Saturday, 18 July 2009

Granite Plug, Claret Jug

The home of the famous curling stone granite, “ailsite” is Ailsa Craig, a unique uninhabited island off the West Coast of Scotland, across the water from where the 2009 Open Golf Championship is being played. Known in Gaelic as the Fairy Rock, this spectacular chunk of pure granite is one of Scotland’s most famous landmarks.

Ailsa Craig, situated about 10 miles (16 km) off the coast, is the dome shaped island rising 1,110 feet (338 m) straight up from the waves below, consisting entirely of a volcanic plug from an extinct volcano that might have been active about 500 million years ago.

Ailsa Craig from the Waverley paddle steamer

The Scots believe that the granite produces the best quality curling stones as they come from the “ailsite” granite, which has a very low water absorption, which prevents the action of freezing and melting water from eroding the stone. There was a small quarry on the island to mine this rare type of micro-granite with riebeckite (“ailsite”), but it was hard, hard work. The floor of the Chapel of the Thistle in St Giles Cathedral, Edinburgh is made out of Ailsa granite.

The game of curling is thought to have been invented in late medieval Scotland with the first written reference to a contest using stones on ice, coming from the records of Paisley Abbey in February 1541. In the early history of curling, the rocks were simply flat-bottomed river stones, in the late 1700s the weavers relaxed by playing curling matches with the heavy stone weights from the weavers’ “warp beams”, fitted with a detachable handle for the purpose. Many a wife would keep her husband's brass curling stone handle on the mantelpiece, brightly polished until the next time it was needed!

Old Curling Stone

Two paintings, both dated 1565, by Peter Bruegel the Elder depict Dutch peasants curling – Scotland and the Low Countries (Holland, Belgium and Luxembourg) had strong trading and cultural links during this period, which is also evident in the history of golf.

It is accepted that the modern game of golf developed from its Scottish roots, but that stick and ball games were evolving in Europe during the middle ages, as is evidenced through records in the Netherlands, but probably had been played in China 500 years earlier in the Southern Tang Dynasty (935 – 975). It is likely that Mongolian travellers brought the game across Asia, into Europe from where due to these strong trading and cultural links the game moved into Scotland in the late Middle Ages.

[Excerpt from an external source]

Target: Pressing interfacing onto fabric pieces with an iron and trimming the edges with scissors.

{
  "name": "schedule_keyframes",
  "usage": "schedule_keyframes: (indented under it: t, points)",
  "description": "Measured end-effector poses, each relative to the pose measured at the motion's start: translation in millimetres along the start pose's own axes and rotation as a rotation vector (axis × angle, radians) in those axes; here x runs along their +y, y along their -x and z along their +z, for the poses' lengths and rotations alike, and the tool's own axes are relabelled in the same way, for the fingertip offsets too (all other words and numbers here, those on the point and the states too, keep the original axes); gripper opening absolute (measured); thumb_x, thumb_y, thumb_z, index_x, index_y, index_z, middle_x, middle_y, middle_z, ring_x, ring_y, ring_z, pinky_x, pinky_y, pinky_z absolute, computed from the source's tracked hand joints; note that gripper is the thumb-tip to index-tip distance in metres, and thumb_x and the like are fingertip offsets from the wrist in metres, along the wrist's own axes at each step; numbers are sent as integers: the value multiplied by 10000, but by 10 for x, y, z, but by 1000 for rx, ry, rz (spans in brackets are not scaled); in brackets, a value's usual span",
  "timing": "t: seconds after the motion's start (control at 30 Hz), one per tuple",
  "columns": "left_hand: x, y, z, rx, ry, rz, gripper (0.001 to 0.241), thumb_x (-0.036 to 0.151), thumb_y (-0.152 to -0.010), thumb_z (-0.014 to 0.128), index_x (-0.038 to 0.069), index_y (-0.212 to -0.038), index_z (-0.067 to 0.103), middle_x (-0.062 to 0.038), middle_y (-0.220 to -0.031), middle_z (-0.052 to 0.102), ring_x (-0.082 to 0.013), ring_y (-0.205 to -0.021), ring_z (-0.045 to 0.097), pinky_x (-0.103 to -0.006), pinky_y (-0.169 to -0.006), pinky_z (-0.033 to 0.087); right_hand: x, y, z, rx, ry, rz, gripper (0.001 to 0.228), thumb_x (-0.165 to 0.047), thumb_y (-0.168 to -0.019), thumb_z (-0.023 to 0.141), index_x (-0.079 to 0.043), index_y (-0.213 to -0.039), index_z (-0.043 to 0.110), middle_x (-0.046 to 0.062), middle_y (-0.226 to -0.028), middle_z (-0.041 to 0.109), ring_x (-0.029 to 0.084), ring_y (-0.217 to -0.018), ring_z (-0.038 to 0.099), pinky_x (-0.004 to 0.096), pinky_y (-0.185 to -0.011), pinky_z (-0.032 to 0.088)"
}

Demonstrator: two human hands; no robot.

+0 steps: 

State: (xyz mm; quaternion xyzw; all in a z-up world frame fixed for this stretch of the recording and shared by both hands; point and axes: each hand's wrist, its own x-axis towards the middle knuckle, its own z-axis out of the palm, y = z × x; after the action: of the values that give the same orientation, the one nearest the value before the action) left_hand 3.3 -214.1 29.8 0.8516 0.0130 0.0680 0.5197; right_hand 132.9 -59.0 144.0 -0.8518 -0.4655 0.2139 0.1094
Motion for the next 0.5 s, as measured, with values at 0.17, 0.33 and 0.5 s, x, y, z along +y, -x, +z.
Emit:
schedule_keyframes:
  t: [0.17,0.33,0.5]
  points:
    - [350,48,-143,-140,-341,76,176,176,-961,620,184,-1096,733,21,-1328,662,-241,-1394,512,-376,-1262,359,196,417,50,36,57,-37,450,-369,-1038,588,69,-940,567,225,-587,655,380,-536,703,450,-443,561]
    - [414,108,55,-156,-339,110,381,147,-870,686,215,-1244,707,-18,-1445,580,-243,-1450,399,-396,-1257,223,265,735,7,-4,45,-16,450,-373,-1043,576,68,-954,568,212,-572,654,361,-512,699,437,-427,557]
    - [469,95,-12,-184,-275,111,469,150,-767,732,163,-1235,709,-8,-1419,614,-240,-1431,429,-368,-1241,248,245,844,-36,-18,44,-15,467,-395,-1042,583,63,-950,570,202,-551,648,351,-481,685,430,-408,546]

The links at St Andrews – the Royal and Ancient Golf Club – occupy a narrow stretch of coast and originally the players established a trench through the undulating terrain, playing holes whose location was dictated by topography. The course featured 11 holes from the club house end to the far end of the property, so a game would consist of 22 holes. Some holes were deemed too short and the course was altered to nine holes out and nine played back in, establishing St Andrews as the golfing capital with all other courses following suit, and the 18 hole course is played to this day.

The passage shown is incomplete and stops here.